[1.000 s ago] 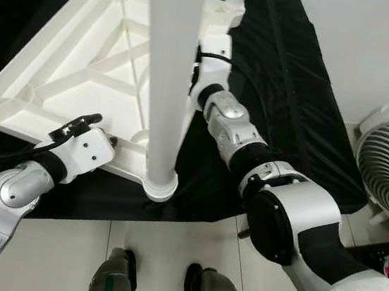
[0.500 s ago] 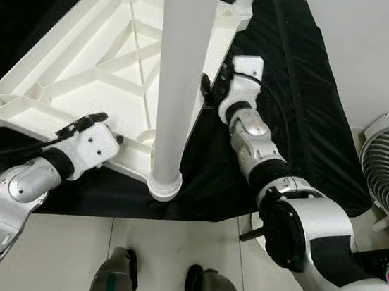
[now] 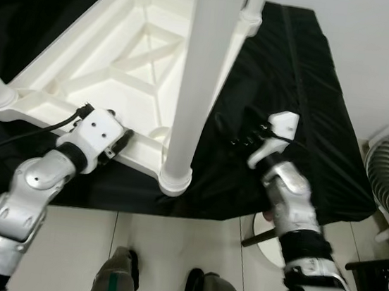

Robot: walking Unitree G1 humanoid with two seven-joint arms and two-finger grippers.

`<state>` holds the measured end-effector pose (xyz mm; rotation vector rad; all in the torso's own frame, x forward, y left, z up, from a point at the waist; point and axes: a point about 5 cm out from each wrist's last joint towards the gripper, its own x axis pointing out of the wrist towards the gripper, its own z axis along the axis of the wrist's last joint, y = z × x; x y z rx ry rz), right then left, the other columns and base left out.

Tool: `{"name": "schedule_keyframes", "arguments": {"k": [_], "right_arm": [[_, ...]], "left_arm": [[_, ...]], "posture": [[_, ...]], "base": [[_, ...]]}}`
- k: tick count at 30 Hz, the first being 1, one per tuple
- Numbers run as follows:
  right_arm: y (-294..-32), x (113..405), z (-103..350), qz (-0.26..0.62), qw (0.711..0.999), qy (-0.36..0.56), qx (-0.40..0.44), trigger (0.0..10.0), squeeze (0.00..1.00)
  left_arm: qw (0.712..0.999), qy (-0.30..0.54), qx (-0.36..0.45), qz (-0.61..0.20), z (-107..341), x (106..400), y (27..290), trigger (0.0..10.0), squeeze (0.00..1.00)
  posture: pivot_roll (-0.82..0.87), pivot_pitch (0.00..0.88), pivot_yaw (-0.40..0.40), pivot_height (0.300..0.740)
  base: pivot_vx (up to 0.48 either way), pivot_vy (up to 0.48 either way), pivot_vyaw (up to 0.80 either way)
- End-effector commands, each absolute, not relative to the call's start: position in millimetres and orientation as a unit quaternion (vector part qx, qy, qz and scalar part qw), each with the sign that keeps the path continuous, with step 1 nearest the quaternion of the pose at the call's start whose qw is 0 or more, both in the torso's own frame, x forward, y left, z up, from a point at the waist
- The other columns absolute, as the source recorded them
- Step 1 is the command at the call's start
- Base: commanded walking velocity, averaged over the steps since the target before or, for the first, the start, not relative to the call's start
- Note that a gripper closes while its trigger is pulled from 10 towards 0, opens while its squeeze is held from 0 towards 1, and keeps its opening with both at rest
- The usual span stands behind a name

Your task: Building children table

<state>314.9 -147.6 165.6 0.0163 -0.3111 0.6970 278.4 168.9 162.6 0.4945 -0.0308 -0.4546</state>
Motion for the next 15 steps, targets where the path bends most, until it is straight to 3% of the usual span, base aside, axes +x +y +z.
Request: {"name": "schedule_keyframes", "arguments": {"k": [1, 7, 9, 15], "right_arm": [[-148, 305, 167, 0.377, 0.914, -0.151, 0.01, 10.0, 0.0], [-157, 291, 166, 0.422, 0.896, -0.138, -0.007, 10.0, 0.0], [-161, 268, 159, 0.506, 0.857, -0.092, -0.018, 10.0, 0.0], [-160, 248, 154, 0.583, 0.811, -0.046, -0.019, 10.0, 0.0]], "left_arm": [[0.946, -0.012, 0.227, -0.229, 159, 280, 162, 10.0, 0.0], [0.946, -0.014, 0.226, -0.232, 160, 283, 160, 10.0, 0.0], [0.948, -0.015, 0.23, -0.221, 161, 288, 165, 10.0, 0.0], [0.949, -0.015, 0.229, -0.216, 162, 289, 166, 10.0, 0.0]], "posture": [[0.04, 0.102, -0.024, 0.74], [0.03, 0.099, -0.017, 0.74], [0.03, 0.098, -0.014, 0.74], [0.04, 0.101, -0.021, 0.74]], "base": [[0.0, 0.0, 0.0], [0.0, 0.0, 0.0], [0.0, 0.0, 0.0], [0.0, 0.0, 0.0]]}}
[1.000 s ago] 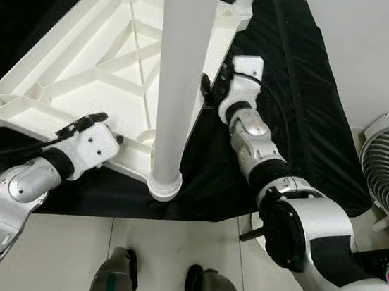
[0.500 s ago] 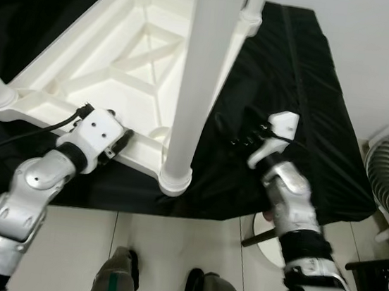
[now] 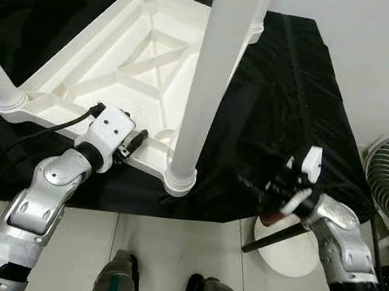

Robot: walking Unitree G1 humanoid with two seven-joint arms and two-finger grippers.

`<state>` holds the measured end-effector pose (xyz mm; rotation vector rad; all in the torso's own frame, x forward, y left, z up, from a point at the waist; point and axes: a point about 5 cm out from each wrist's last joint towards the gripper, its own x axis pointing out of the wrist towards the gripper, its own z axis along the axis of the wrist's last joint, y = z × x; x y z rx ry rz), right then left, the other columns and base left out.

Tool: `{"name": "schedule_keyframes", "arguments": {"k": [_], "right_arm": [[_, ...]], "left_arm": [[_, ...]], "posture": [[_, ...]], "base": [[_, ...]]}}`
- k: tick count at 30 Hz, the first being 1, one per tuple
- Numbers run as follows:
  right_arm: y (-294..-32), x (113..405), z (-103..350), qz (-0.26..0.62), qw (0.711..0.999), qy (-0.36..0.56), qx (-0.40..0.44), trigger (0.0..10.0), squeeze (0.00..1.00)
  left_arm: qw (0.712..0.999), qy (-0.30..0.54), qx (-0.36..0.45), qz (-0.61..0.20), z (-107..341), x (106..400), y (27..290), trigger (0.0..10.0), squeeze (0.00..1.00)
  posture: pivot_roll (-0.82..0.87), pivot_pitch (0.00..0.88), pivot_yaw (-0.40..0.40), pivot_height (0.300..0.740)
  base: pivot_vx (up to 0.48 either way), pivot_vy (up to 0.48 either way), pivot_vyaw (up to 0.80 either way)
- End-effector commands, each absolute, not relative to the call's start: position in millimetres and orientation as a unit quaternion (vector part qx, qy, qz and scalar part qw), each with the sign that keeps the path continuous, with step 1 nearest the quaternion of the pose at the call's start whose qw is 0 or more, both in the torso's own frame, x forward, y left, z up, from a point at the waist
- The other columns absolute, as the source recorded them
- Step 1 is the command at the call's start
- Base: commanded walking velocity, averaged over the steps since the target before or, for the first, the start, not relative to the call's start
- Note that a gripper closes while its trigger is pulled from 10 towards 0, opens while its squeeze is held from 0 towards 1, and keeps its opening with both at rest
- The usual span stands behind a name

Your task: Building children table

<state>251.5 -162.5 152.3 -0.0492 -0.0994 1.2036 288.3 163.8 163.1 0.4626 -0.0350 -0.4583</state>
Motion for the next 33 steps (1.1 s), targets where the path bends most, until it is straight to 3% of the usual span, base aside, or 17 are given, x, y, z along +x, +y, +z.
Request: {"name": "schedule_keyframes", "arguments": {"k": [1, 9, 15, 26, 33], "right_arm": [[-160, 244, 155, 0.602, 0.798, -0.033, -0.017, 10.0, 0.0], [-152, 248, 165, 0.624, 0.78, -0.03, -0.011, 10.0, 0.0], [-134, 261, 168, 0.614, 0.788, -0.042, -0.022, 10.0, 0.0], [-98, 267, 172, 0.65, 0.759, -0.05, -0.005, 10.0, 0.0], [-81, 276, 173, 0.639, 0.768, -0.048, -0.002, 10.0, 0.0]], "left_arm": [[0.949, -0.015, 0.229, -0.215, 161, 289, 166, 10.0, 0.0], [0.95, -0.013, 0.231, -0.207, 159, 288, 165, 10.0, 0.0], [0.952, -0.011, 0.221, -0.213, 160, 284, 165, 10.0, 0.0], [0.957, -0.004, 0.2, -0.211, 174, 280, 168, 10.0, 0.0], [0.958, 0.01, 0.185, -0.218, 176, 276, 166, 10.0, 0.0]], "posture": [[0.04, 0.102, -0.028, 0.74], [0.05, 0.105, -0.044, 0.74], [0.06, 0.103, -0.06, 0.74], [0.08, 0.104, -0.073, 0.74], [0.1, 0.101, -0.079, 0.74]], "base": [[0.0, 0.0, 0.0], [0.0, 0.0, 0.0], [0.0, 0.0, 0.0], [0.0, 0.0, 0.0], [0.0, 0.0, 0.0]]}}
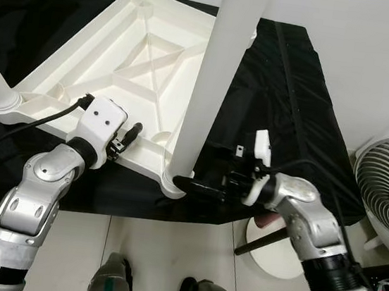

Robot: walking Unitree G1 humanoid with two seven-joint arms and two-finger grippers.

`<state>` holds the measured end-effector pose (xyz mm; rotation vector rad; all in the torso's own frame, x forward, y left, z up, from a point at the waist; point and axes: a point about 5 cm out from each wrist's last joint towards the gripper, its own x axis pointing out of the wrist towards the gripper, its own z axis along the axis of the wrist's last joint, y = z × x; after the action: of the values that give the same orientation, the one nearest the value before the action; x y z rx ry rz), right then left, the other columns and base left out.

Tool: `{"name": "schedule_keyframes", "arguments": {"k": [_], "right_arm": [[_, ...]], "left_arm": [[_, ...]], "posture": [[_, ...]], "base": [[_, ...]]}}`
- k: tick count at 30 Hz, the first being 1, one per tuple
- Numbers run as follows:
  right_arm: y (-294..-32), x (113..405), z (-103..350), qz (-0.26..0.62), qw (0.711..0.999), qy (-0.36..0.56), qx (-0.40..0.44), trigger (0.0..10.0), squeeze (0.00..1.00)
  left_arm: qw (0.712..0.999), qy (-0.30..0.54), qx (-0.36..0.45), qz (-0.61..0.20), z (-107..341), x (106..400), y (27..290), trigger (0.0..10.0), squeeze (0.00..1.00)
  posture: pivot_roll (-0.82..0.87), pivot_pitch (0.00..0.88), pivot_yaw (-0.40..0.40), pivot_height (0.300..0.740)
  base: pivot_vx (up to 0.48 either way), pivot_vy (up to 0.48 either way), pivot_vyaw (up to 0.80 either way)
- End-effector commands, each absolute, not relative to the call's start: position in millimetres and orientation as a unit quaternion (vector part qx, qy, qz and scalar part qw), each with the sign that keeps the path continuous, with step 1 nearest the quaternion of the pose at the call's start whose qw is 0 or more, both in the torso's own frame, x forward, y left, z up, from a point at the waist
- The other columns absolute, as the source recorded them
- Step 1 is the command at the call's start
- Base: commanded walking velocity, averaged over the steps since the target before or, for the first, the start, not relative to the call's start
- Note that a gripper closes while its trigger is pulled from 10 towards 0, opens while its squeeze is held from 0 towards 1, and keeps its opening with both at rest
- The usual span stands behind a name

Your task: Building children table

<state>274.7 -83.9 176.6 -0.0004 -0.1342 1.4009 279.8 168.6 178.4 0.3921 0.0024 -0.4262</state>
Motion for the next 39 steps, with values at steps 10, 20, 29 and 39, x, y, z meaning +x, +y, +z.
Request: {"name": "schedule_keyframes", "arguments": {"k": [10, 20, 29, 39], "right_arm": [[-72, 281, 165, 0.628, 0.778, -0.013, -0.001, 4.9, 0.0], [-75, 288, 159, 0.596, 0.803, 0.005, -0.017, 0.0, 0.0], [-86, 309, 159, 0.428, 0.904, 0.002, 0.013, 0.0, 0.0], [-96, 305, 152, 0.328, 0.944, 0.01, 0.023, 0.0, 0.0]], "left_arm": [[0.965, 0.025, 0.148, -0.213, 178, 275, 163, 10.0, 0.0], [0.964, 0.011, 0.108, -0.242, 189, 272, 156, 10.0, 0.0], [0.964, 0.022, 0.103, -0.242, 182, 270, 146, 10.0, 0.0], [0.964, 0.023, 0.098, -0.245, 181, 272, 141, 10.0, 0.0]], "posture": [[0.09, 0.093, -0.092, 0.74], [0.09, 0.083, -0.098, 0.74], [0.08, 0.079, -0.102, 0.74], [0.06, 0.067, -0.081, 0.74]], "base": [[0.0, 0.0, 0.0], [0.0, 0.0, 0.0], [0.0, 0.0, 0.0], [0.0, 0.0, 0.0]]}}
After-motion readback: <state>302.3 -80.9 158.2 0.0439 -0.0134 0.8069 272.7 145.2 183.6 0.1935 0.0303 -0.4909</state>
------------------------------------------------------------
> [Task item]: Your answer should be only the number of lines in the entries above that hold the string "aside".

> [Solution to this exercise]: 2